What Does Generation Z Want From Their Cars?

When they’re designing the next generation of vehicles, Ford looks to their team whose focus is analyzing trends and using those trends to reveal what direction the consumer base is going and, in turn, what direction the manufacturer must go.

We were first introduced to the power of Ford’s forecasting during the North American International Auto Show when Ford Futurist Sheryl Connelly spoke time and again about what research is telling the company- the vehicle is becoming a living space and a connected device, not just a mode of travel.

Who is Generation Z? Born just after millennials, many in the Gen Z generation are children of Gen Xers. There are roughly two billion of them in the world making them the largest single age cohort in the world. Gen Z represents 21 percent of the world’s total population and 25 percent of the U.S. population.

Gone are the stereotypes that many Gen Xers grew up with (Ford = Fix Or Repair Daily, Found On the Road Dead) and instead, Generation Z has seen a brand heavily evolved in the last decade. Of the 1,061 members of Generation Z in a MaritzCX study – the group defined as ages 21 and younger – Ford tops the list of vehicles most seriously considered, at 8.2 percent, ahead of Toyota with 7.2 percent and Chevrolet with 6.4 percent.

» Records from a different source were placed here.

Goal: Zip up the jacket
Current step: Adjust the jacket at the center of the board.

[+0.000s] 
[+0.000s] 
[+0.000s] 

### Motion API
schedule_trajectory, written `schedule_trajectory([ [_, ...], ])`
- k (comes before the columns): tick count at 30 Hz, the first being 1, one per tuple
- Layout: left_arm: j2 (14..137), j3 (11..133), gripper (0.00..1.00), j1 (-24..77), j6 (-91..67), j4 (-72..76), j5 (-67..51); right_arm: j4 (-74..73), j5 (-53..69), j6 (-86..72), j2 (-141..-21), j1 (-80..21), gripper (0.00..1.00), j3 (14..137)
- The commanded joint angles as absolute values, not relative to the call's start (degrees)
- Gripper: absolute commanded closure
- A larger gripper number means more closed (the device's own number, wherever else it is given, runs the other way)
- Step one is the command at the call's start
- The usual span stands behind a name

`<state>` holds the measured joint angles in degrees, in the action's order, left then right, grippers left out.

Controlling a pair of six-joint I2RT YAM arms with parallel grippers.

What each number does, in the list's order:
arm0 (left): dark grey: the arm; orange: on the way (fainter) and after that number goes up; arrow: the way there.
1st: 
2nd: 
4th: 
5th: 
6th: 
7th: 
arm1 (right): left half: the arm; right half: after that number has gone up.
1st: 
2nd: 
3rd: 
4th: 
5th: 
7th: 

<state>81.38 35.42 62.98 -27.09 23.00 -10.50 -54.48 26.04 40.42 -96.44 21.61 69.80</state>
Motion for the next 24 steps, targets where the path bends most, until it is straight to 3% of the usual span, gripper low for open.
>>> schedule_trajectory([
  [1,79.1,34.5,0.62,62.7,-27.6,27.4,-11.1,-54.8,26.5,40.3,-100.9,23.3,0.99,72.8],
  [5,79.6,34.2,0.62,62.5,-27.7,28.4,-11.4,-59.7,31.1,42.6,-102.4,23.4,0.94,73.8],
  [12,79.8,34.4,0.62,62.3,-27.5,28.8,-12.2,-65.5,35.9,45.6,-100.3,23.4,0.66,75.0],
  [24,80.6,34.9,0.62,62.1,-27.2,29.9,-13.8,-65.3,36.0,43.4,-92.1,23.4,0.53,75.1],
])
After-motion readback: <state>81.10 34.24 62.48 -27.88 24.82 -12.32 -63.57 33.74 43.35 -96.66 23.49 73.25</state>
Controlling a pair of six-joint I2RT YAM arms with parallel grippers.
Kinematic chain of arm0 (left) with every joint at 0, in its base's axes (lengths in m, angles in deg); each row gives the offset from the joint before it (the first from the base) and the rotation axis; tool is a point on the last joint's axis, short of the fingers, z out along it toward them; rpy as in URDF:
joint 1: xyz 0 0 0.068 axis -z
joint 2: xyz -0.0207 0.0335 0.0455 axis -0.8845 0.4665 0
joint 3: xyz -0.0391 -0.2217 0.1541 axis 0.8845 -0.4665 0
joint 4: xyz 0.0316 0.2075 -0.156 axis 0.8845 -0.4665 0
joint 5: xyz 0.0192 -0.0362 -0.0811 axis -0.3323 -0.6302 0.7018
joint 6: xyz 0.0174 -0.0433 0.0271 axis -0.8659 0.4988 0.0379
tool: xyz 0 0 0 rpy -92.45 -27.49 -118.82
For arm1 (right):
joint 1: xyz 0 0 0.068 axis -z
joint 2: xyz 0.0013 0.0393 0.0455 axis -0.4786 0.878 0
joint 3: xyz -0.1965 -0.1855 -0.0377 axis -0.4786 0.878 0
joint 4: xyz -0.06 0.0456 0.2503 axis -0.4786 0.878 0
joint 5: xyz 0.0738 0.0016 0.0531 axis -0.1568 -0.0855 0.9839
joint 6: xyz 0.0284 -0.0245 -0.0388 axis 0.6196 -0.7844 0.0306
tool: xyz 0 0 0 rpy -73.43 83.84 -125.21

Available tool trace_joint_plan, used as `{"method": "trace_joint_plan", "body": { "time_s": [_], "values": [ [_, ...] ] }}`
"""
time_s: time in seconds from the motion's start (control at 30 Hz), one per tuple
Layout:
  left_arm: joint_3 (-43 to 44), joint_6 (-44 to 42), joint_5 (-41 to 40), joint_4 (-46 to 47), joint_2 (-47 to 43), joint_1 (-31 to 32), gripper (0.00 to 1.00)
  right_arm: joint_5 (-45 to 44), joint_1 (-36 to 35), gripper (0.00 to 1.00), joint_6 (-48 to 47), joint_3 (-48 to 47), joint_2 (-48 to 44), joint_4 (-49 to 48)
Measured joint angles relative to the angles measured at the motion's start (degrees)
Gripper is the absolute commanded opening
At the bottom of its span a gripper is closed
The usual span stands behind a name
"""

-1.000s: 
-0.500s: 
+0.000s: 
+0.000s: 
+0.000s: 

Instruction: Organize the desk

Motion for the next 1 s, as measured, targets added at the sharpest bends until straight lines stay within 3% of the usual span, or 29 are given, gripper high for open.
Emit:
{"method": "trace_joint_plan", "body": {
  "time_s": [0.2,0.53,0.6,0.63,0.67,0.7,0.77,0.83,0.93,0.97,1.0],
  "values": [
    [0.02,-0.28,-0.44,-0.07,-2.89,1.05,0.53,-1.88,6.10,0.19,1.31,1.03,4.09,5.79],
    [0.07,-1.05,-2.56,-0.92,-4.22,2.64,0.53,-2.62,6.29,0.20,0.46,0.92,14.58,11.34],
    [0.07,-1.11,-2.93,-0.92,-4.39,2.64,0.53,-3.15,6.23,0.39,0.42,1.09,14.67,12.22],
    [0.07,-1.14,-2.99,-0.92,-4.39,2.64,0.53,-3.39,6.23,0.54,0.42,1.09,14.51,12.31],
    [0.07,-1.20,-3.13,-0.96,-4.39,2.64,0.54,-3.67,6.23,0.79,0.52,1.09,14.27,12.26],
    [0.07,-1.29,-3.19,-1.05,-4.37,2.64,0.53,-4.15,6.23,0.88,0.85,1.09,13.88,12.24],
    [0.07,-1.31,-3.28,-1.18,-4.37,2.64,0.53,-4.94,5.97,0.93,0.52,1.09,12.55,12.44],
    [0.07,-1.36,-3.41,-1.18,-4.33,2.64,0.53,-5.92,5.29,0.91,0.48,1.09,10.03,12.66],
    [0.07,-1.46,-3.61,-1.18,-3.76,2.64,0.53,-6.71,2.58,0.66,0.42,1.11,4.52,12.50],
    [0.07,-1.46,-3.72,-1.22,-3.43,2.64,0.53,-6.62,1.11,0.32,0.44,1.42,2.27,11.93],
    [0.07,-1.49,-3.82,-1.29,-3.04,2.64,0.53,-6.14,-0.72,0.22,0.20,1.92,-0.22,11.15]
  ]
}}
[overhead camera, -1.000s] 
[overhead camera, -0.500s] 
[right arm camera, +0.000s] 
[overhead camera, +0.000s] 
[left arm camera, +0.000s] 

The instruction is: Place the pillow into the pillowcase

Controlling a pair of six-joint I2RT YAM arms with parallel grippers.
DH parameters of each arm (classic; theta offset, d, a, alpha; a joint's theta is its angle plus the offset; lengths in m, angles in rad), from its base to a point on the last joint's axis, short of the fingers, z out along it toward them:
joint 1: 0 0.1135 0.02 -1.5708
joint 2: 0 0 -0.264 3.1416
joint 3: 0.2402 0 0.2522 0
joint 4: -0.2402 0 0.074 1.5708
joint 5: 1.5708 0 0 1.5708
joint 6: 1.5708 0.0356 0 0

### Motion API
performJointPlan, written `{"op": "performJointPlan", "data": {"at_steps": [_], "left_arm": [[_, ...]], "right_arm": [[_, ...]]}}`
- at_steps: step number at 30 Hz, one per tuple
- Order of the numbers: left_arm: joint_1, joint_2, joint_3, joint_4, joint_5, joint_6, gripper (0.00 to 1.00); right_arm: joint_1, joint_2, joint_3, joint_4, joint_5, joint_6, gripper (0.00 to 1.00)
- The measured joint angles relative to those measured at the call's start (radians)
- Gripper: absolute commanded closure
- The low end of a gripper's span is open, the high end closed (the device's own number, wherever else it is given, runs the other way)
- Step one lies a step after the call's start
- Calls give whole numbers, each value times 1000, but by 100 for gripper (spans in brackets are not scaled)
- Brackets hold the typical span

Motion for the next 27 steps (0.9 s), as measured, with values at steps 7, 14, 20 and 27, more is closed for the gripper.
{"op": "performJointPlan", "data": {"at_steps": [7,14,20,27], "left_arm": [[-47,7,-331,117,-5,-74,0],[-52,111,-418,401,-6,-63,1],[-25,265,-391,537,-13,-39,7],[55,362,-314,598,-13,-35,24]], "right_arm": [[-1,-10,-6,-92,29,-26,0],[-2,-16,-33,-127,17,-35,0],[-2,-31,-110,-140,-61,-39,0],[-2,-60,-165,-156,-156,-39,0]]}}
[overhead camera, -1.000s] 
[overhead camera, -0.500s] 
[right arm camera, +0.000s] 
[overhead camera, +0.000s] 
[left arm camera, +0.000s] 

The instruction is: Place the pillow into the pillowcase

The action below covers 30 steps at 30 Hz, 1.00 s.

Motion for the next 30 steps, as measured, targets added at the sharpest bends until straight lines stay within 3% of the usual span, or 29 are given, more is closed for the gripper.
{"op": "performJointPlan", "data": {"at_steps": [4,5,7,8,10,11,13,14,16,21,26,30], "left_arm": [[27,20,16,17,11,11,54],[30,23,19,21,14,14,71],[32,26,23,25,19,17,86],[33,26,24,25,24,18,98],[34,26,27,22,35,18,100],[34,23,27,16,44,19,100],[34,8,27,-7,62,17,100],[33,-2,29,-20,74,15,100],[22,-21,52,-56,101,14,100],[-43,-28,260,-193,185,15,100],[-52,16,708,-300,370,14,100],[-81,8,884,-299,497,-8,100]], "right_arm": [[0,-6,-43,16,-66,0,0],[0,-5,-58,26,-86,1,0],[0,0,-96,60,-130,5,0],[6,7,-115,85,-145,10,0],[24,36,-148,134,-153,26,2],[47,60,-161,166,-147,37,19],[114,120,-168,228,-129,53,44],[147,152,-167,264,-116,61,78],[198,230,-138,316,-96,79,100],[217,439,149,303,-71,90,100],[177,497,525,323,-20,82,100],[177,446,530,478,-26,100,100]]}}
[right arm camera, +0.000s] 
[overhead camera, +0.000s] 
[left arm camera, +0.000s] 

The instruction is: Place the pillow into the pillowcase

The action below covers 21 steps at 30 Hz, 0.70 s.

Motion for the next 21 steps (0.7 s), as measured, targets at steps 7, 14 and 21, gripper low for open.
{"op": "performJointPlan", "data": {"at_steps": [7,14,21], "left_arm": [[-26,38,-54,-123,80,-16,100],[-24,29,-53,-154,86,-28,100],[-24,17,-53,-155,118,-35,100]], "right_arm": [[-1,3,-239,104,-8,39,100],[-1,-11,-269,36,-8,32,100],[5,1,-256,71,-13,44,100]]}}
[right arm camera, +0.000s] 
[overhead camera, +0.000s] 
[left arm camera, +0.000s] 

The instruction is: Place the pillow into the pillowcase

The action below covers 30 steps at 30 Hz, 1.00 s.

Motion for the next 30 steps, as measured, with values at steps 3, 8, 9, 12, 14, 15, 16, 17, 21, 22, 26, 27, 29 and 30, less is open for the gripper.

When it comes to vehicle purchasing, study participants listed fuel economy as their top purchase consideration. The second and third most noted reasons for buying a new vehicle among this group of shoppers include their previous vehicle getting too old and repairs to their older vehicle becoming too costly.

“Making decisions based on fuel economy and value explains why these buyers tend to shop brands like Ford, which builds vehicles that prioritize these attributes,” said Chris Travell, vice president for strategic consulting at Salt Lake City-based MaritzCX.

While much has been made in recent months about rising utility vehicle sales, Gen Z buyers in the MaritzCX study showed an overwhelming preference for shopping small and midsize cars. Four of the top five vehicle segments for Gen Z buyers are cars rather than utility vehicles or trucks.

Gen Z buyers opt for compact cars at 41.1 percent, such as Ford Focus; 14.7 percent shop midsize sedans, like Ford Fusion; and 11.6 percent shop subcompact cars, like Ford Fiesta.

“The youngest new vehicle buyers tend to have less money than older folks, so it’s no surprise they overwhelmingly shop cars rather than more expensive utilities or trucks,” said Travell. “Gen Z shoppers are driven largely by financial constraints, and car segment offerings tend to be most affordable.”

What’s most interesting in the MaritzCX study is how the Millennial Generation is split when it comes to purchasing. “Younger millennial buyers, ages 22 to 25 or so, tend to behave like their younger Gen Z counterparts, whereas older millennials, roughly 26 to 35 years old, act more like Generation X when it comes to vehicle shopping behaviors,” said Erich Merkle, Ford sales analyst.

Maybe it’s because younger Millennials don’t have families yet to consider for larger vehicle buying or maybe its because they no longer see larger vehicles as an indicator of wealth. Maybe. That’s why it’s important to study these things.